Sonra, gözümün ucuyla kaldırımda tanıdık bir figür yakaladım. Uzun, geniş omuzlu, gri sakallı ve yıpranmış deri yelekli.
Amca Rick mi? Başımı salladım, gümüş saçlarım rüzgarda uçuşuyordu. Olamaz. Onu sekiz yaşımdan beri görmemiştim, babam Ghost'u neden gönderdiğini kimse açıklamamıştı. Görüntüler mi görüyordum, yoksa zar zor hatırladığım bir geçmişten hayaletleri mi yansıtıyordum?
Düşünceyi bir kenara ittim ve Walmart otoparkına kadar sürdüm, asfalt Oklahoma sıcağında parlıyordu. Girişe yakın bir yere park ettim, ayağımı yere koyup motoru durdurdum. Tam bisikletten inerken, arkamda döküntü bir siyah kamyonet durdu, lastikleri gevşek çakılların üzerinde gıcırdıyordu.
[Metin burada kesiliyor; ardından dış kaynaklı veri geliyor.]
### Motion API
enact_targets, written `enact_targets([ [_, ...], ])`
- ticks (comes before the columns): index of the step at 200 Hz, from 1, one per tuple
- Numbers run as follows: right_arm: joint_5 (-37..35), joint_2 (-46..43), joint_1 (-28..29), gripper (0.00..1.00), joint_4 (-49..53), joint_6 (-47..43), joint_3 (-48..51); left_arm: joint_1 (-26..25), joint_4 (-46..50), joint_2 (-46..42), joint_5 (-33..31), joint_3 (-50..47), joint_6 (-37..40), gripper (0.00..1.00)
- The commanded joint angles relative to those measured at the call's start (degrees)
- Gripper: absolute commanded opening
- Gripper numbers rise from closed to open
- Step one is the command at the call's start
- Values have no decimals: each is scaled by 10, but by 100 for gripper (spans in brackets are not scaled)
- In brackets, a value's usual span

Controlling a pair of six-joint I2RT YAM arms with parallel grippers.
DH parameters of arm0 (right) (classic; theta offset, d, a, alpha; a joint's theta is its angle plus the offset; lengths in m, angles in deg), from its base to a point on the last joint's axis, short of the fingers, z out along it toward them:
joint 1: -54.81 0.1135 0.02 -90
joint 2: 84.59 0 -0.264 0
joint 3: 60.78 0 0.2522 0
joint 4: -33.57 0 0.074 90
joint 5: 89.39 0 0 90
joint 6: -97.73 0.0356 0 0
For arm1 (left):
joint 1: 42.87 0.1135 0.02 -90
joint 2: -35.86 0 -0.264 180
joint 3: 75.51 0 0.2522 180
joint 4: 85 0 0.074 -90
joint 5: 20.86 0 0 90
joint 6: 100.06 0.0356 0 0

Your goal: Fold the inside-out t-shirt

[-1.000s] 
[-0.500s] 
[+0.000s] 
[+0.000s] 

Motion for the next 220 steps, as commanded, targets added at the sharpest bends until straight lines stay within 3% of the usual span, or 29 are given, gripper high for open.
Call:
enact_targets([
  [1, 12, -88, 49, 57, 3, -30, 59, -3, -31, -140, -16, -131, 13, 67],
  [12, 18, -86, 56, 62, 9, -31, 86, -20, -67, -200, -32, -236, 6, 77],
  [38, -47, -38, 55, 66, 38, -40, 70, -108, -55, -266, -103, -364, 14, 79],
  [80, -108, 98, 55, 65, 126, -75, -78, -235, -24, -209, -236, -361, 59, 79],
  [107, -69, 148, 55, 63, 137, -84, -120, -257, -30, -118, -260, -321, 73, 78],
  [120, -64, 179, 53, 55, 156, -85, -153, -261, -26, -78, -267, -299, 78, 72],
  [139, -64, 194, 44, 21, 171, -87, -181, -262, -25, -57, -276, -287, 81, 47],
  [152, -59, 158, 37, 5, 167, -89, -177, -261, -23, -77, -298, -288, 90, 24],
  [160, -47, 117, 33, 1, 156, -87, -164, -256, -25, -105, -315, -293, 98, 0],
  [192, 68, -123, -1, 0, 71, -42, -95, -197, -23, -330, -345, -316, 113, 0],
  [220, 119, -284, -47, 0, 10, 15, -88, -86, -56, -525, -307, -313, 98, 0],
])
Midem burkuldu, ezik tamponu ve solmuş Spirit MC çıkartmasını tanıyınca. Bu Amca Rick'in kamyonetiydi. Demek hayal görmüyormuşum.
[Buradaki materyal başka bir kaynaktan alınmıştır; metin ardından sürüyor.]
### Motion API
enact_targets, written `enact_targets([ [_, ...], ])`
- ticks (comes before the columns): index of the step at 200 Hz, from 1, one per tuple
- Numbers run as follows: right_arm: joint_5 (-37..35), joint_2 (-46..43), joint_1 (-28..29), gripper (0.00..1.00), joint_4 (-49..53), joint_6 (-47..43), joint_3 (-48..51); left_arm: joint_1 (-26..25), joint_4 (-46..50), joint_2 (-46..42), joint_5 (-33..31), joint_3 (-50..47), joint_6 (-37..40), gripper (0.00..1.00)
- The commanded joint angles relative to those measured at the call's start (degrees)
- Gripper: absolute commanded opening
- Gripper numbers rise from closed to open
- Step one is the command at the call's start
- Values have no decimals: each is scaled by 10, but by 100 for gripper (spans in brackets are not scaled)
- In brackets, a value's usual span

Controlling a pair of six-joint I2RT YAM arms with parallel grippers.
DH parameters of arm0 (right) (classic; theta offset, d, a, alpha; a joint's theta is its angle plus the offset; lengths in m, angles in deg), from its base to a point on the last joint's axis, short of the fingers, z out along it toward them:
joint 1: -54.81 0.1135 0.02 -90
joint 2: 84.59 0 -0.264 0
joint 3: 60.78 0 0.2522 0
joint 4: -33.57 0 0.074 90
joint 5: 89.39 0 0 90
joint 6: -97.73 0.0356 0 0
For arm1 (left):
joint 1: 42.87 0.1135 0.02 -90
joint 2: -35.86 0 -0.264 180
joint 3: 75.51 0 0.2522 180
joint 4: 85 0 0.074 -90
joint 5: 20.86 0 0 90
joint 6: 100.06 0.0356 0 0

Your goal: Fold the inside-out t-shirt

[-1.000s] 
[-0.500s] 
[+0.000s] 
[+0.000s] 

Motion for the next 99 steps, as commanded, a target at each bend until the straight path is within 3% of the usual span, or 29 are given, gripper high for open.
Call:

Kaskımı çıkarıp saçlarımın omuzlarıma dökülmesine izin verdim ve Amca Rick'in kamyonetten indiğini izledim. Hatırladığımdan daha yaşlı görünüyordu, ama varlığı hala çocukken tutunduğum o sessiz gücü taşıyordu. Ne olduğunu anlamadan, bana doğru yürüyordu, çizmeleri kaldırımı çiziyordu.
“Amca Rick?” dedim. “Burada ne yapıyorsun? Bizimle hiçbir şey yapmak istemediğini sanıyordum.”
Yüzü yumuşadı, ama gözlerinde ağır ve söylenmemiş bir şey vardı. “Bu doğru değil, prenses,” dedi. Kamyonete uzandı ve şık bir siyah dizüstü bilgisayar ile ucuz bir yanıcı telefon çıkardı, bana uzattı. “Okuman gereken bir dosya var. Bu dizüstü bilgisayarda — sıkı kilitli, kimse içine giremez. Ve bu telefonu al. Annenin görmesine izin verme, Layla. Sizi almaması gerekiyordu ve bu dizüstü bilgisayar nedenini açıklayacak. Seni seviyorum, duyuyor musun? Hep sevdim. Her gün sana mesaj atacağım ve ne zaman ihtiyacın olursa beni ara. Eğer başın beladaysa, 'tek boynuzlu at' kodunu gönder ve seni bulurum, nerede olursan ol.”
Ona bakarken kafam karışmıştı. Parmaklarım dizüstü bilgisayarı ve telefonu kavradı. “Ben de seni seviyorum, amca,” dedim. “Kontrol edeceğim ve başım belaya girerse haber vereceğim.”
“Ben de seni seviyorum amca. Kontrol edeceğim ve başım beladaysa haber vereceğim.” Bana sarıldı ve sonra ayrıldı. Pek kısa sürdü, sanırım meşgul.
Bununla birlikte, tekrar kamyonetine bindi ve uzaklaştı.